Task to complete: Return exactly the lines below, starting with the one that has "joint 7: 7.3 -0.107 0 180" and going on through the one that has "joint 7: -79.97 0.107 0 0".

----

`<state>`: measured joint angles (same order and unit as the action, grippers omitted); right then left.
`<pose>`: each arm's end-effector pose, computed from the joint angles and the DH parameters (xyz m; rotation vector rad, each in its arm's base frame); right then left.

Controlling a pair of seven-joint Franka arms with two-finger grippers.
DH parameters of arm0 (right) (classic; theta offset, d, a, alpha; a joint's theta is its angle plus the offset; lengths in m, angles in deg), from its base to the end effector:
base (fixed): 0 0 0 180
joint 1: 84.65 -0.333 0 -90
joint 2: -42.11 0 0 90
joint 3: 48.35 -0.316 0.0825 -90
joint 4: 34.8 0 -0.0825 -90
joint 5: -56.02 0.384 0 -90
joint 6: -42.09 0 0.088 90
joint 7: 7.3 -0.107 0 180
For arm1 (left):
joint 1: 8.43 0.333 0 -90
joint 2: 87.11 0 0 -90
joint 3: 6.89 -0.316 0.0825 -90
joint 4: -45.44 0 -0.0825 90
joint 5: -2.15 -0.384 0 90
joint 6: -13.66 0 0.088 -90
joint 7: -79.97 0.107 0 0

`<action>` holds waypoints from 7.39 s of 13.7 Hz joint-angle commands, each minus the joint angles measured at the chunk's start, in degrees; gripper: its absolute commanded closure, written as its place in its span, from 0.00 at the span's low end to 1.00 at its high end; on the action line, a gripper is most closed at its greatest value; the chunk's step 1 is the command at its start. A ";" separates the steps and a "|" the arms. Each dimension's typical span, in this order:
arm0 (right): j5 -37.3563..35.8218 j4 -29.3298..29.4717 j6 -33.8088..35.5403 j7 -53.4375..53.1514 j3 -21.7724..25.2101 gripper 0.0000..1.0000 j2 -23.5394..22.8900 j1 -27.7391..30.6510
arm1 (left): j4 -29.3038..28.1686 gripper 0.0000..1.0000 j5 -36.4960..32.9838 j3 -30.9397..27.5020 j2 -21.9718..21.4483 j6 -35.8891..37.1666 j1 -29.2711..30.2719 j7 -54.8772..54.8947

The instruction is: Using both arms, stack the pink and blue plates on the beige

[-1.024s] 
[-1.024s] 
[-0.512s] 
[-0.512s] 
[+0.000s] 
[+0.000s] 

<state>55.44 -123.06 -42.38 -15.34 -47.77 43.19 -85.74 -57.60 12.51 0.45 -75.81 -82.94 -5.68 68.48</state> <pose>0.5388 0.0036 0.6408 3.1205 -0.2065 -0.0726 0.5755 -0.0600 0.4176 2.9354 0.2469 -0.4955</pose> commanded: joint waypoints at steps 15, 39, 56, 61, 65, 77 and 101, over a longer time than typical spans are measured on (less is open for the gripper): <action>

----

Response:
joint 7: 7.3 -0.107 0 180
For arm1 (left):
joint 1: 8.43 0.333 0 -90
joint 2: 87.11 0 0 -90
joint 3: 6.89 -0.316 0.0825 -90
joint 4: -45.44 0 -0.0825 90
joint 5: -2.15 -0.384 0 90
joint 6: -13.66 0 0.088 -90
joint 7: -79.97 0.107 0 0

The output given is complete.